[What you will do] Take the lines below between the one holding "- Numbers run" and the one holding "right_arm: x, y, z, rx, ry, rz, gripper", inclusive, and copy them exactly. Add nothing.

[Data provided]
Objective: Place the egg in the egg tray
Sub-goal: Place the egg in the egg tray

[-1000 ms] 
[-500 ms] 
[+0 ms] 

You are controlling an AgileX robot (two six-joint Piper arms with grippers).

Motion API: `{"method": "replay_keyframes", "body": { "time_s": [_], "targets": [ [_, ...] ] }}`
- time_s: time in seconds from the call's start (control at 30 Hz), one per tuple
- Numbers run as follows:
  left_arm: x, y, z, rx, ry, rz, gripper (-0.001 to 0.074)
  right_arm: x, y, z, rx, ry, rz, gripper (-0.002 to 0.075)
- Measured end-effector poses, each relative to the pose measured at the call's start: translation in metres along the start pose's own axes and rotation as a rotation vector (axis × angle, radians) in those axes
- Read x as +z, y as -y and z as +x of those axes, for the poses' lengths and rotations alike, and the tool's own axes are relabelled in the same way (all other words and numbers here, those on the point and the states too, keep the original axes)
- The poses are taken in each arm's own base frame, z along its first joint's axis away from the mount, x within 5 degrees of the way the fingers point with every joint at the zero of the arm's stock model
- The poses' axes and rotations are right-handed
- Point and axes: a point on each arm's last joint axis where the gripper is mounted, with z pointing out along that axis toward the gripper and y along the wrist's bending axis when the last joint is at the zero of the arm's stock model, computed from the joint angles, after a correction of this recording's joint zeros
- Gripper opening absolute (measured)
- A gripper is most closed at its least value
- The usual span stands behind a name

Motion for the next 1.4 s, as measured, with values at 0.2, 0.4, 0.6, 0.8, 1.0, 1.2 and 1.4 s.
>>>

[Task solution]
- Numbers run as follows:
  left_arm: x, y, z, rx, ry, rz, gripper (-0.001 to 0.074)
  right_arm: x, y, z, rx, ry, rz, gripper (-0.002 to 0.075)

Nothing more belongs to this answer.